Les répercussions de cette législation seront importantes, sur un marché qui ne cesse de croître. Selon les données du "Centre for Retail Research", basé à Londres, les ventes en ligne en Europe auraient atteint une valeur de 265,7 milliards en 2017 et devraient dépasser les 300 milliards dès 2018. Elles étaient de 232 milliards en 2016.

Deux bémols abaissent toutefois les ambitions du règlement. Tout l’e-commerce n’a pas été libéré du géoblocage, et le vendeur garde le dernier mot sur la livraison des biens.

Les biens et services concernés

Dans le détail, cette nouvelle législation s’appliquera aux ventes de biens (appareils électroménagers, électroniques, vêtements) qui sont livrés dans un État de l’UE.

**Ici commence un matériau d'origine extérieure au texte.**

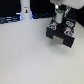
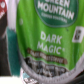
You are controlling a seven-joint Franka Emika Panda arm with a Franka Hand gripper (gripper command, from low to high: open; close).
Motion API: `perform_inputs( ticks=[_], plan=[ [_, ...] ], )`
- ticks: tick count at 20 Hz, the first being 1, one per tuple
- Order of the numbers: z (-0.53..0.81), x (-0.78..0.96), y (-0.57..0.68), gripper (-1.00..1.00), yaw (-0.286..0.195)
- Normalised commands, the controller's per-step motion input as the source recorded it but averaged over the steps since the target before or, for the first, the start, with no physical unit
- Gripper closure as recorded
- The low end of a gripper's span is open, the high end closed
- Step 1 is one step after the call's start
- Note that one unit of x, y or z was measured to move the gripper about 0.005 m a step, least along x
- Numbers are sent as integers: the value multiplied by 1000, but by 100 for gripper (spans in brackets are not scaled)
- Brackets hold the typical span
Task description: Open the kcup holder, insert the kcup into the holder, and close the kcup holder
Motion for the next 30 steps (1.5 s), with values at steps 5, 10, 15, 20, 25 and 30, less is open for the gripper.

Le vendeur et l’acheteur devront se mettre d’accord pour la livraison, l’option finale revenant au vendeur. Premier bémol, les opérateurs de l’e-commerce resteront libres de livrer les produits dans les pays européens de leur choix.

La législation s’appliquera aussi aux services fournis dans les locaux du vendeur ou en un lieu physique où le vendeur opère. Par exemple, les séjours en hôtel, les événements sportifs, la location de voiture, les festivals de musique ou les billets de parcs d’attractions.

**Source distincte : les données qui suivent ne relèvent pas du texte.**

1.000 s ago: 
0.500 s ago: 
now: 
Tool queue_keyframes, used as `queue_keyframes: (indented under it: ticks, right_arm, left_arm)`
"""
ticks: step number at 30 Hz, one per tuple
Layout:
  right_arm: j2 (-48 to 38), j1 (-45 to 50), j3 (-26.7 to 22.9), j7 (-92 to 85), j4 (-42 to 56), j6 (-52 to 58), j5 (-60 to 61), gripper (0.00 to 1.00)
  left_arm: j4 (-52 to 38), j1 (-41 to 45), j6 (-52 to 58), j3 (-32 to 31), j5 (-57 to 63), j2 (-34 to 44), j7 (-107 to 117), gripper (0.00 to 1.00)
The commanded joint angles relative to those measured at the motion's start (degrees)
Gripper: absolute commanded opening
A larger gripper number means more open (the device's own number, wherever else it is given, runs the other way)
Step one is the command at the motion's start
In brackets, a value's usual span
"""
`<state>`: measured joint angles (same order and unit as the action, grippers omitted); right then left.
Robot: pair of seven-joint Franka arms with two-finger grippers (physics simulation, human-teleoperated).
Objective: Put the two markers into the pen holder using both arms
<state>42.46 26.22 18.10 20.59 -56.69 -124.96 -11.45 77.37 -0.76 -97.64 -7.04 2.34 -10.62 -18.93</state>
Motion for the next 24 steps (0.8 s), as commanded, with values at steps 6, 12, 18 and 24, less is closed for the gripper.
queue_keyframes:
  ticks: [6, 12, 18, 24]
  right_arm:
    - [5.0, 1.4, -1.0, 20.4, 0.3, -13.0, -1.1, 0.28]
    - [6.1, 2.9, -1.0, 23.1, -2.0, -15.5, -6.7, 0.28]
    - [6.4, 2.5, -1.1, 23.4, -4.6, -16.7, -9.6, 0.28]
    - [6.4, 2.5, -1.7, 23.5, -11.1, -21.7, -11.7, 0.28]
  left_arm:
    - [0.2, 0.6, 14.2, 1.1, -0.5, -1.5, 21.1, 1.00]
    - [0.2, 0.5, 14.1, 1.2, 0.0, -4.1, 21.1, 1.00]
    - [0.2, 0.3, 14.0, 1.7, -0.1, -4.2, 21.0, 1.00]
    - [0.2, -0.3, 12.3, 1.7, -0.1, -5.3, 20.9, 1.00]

Le progrès devrait être réel pour le consommateur, qui pourra faire jouer la concurrence et voir les prix baisser. Au risque, aussi, de provoquer des délocalisations.

Les biens culturels exclus

Deuxième bémol, les exceptions. La version finale du règlement est inférieure aux espérances, les biens culturels ayant été exclus de son champ d’application.

Au cours du parcours législatif, l’ambition des partisans d’une libération totale a été réduite sous la pression des lobbys des biens culturels (films, musique…). Une brèche dans le grand marché digital dont rêve la Commission européenne.

Le contenu protégé par le droit d’auteur, comme les livres électroniques, la musique téléchargeable ou les jeux en ligne, ne sera pas couvert par les nouvelles règles pour le moment. Les services audiovisuels, et donc les événements sportifs, et les services de transport sont également exclus du champ d’application.

L’influence de certains États, comme l’Autriche et le Luxembourg, et d’entreprises du secteur, comme Spotify, a été très forte.

Toutefois, la législation pourrait être adaptée dans le futur. Les négociateurs du Parlement ont introduit dans la législation une "clause de révision", qui contraint la Commission européenne à évaluer dans un délai de deux ans si l’interdiction sur le blocage géographique ne devrait pas être élargie pour inclure ce type de contenu.

Les services informatiques non liés aux droits d’auteur (hébergement d’un site, pare-feu…), par contre, sont couverts par la législation.